__WHAT TO PRODUCE__
Of the lines in the material below, print only those from the one containing "Distance lens to pinch point: 148.0" to the one containing "One rendered image, labelled", ends included, exactly as written and without pictures.

════════════════

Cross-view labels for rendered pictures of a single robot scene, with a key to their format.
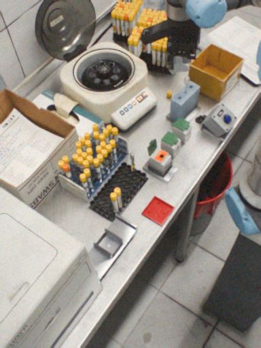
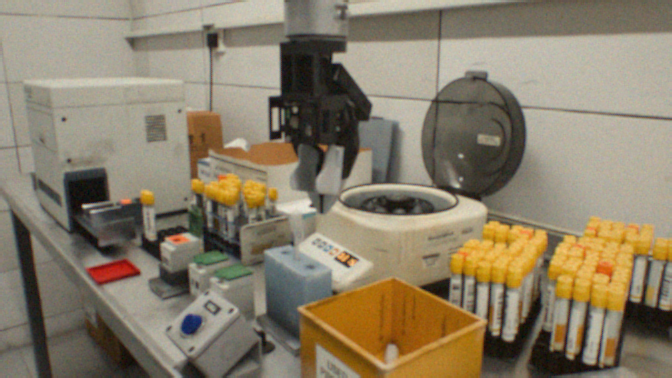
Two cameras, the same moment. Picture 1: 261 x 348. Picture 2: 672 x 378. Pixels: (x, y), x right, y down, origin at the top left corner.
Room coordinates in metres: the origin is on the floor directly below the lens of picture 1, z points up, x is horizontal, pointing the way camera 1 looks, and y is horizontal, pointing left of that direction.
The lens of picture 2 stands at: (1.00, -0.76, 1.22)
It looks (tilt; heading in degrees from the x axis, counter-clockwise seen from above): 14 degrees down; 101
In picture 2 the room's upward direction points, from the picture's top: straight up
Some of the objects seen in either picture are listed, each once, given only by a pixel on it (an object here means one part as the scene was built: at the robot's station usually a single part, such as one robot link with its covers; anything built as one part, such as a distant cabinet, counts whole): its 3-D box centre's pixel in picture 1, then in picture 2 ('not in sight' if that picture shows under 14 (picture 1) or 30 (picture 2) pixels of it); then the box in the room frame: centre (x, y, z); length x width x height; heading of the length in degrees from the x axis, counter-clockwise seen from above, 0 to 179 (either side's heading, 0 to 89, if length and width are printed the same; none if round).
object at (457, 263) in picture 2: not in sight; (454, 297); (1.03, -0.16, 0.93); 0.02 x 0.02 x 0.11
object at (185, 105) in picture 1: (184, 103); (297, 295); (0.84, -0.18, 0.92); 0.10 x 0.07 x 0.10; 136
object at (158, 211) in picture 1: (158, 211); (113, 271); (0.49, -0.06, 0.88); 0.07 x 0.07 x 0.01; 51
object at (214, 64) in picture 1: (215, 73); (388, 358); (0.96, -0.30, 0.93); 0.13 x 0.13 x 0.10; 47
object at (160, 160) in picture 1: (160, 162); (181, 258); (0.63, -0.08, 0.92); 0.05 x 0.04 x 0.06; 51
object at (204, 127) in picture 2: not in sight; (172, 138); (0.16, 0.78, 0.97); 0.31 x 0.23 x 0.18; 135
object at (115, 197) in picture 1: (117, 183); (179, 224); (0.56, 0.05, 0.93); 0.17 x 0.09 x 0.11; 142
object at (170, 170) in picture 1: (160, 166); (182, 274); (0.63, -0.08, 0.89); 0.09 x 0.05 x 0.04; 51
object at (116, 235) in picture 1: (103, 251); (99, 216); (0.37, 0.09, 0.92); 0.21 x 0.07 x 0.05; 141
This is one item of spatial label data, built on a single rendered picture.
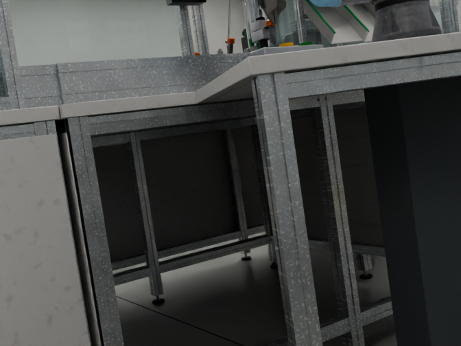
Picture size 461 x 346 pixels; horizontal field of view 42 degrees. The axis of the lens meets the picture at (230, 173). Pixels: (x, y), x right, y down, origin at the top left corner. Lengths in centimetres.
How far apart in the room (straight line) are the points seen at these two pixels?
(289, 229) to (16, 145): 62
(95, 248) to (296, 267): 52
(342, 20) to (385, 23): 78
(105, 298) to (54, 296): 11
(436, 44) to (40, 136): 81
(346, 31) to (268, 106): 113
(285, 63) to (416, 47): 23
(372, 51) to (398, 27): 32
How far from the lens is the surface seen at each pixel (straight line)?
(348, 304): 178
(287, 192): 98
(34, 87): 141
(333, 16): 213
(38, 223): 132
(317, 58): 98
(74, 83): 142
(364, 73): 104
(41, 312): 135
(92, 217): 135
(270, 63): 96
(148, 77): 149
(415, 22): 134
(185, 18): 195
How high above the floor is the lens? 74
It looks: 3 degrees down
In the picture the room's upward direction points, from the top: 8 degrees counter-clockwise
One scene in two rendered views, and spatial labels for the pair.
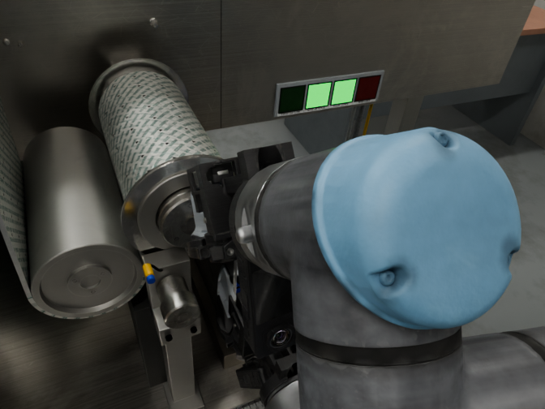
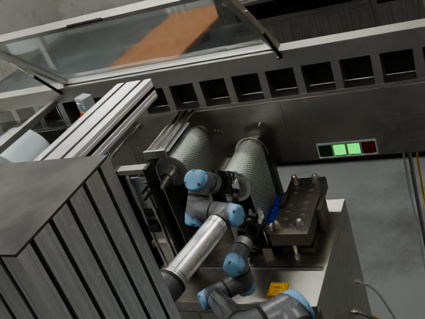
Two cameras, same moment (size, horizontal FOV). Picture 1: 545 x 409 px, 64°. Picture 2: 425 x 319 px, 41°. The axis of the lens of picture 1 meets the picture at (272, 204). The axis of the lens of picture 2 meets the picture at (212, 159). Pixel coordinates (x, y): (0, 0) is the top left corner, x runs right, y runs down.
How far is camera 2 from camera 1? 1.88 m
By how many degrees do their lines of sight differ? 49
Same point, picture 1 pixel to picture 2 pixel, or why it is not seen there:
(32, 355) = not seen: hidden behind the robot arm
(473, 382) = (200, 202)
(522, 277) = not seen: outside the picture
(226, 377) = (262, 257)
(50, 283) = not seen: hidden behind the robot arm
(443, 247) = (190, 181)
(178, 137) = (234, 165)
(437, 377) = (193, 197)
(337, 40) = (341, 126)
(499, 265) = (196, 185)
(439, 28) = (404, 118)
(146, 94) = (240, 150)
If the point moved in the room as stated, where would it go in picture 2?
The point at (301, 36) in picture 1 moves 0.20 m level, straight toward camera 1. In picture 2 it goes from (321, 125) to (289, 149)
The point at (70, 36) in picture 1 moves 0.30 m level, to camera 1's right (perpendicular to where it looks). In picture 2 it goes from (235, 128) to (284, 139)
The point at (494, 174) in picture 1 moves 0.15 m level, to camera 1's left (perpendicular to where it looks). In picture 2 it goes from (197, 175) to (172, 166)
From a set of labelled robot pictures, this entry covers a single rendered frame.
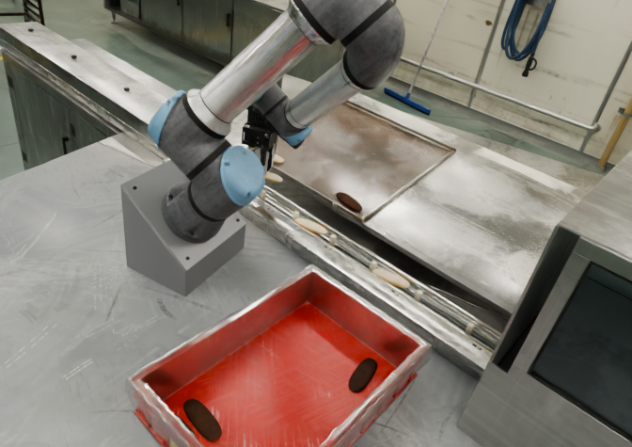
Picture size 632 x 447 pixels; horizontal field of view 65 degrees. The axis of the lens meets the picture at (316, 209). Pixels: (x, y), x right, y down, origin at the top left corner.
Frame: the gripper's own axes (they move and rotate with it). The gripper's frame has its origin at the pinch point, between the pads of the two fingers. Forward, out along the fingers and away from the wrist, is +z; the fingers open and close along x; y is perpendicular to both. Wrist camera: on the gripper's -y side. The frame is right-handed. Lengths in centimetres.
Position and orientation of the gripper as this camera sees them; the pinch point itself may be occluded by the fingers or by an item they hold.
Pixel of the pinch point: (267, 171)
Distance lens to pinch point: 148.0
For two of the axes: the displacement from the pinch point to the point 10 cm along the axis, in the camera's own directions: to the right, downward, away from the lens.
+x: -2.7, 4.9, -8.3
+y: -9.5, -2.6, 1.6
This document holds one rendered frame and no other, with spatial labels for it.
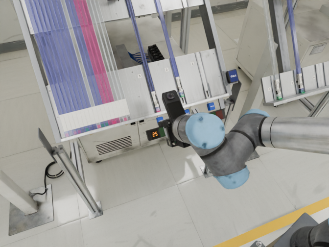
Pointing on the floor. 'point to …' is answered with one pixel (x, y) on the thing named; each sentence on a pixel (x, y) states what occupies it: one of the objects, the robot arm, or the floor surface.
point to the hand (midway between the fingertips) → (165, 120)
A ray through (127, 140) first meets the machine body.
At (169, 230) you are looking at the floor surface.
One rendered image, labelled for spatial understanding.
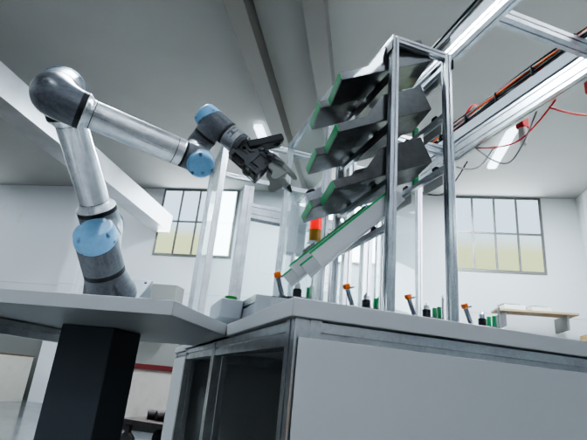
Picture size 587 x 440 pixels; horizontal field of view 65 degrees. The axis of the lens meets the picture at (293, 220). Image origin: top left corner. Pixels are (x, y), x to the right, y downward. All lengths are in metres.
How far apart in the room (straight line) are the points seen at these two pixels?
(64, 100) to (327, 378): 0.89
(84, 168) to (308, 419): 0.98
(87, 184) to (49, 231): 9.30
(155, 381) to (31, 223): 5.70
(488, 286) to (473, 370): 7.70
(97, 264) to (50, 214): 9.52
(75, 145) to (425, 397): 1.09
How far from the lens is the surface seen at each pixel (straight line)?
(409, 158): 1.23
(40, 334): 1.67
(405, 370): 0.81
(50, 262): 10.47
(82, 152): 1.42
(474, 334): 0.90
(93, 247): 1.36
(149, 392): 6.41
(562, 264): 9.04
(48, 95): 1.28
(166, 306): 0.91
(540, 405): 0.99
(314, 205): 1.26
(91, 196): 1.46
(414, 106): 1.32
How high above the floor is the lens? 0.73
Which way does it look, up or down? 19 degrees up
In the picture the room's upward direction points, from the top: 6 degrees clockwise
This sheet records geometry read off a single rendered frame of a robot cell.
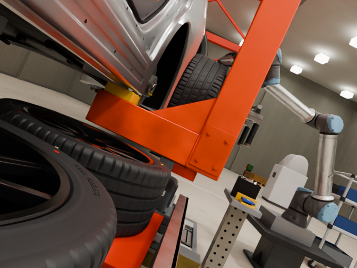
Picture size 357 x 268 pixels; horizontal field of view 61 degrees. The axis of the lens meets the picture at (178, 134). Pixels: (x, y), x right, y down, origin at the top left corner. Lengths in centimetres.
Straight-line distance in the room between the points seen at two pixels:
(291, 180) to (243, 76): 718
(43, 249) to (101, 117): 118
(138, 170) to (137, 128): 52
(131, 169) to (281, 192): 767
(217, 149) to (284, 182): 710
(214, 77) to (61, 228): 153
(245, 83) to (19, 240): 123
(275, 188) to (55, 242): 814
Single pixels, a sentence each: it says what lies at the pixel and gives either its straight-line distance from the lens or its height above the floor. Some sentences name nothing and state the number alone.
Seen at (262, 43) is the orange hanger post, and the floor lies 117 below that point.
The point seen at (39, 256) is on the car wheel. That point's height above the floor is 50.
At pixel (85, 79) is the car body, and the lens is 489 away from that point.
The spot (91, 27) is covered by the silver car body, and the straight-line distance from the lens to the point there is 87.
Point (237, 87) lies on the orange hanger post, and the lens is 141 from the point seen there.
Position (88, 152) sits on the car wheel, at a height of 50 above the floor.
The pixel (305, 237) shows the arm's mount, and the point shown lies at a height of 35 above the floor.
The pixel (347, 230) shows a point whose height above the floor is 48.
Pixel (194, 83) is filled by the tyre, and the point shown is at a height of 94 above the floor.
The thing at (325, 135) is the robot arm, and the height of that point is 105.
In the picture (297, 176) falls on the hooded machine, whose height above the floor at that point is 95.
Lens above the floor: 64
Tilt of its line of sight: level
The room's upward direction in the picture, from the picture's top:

════════════════

__WRITTEN RESPONSE__
Distance lens to pinch point: 148.0
For two of the axes: the displacement from the pinch point to the point 10 cm along the axis, in the camera's own directions: to the right, downward, away from the lens.
+x: -2.7, 4.9, -8.3
+y: -9.5, -2.6, 1.6
This document holds one rendered frame and no other, with spatial labels for it.
Pointing on the floor. 'point to …' is answered with one pixel (x, y) on the thing named; each sentence on a pixel (x, y) states what occupies it: one of the objects, the robot arm, or the floor surface.
point to the hand (midway between the fingertips) → (165, 120)
A ray through (127, 140) first meets the machine body.
At (169, 230) you are looking at the floor surface.
One rendered image, labelled for spatial understanding.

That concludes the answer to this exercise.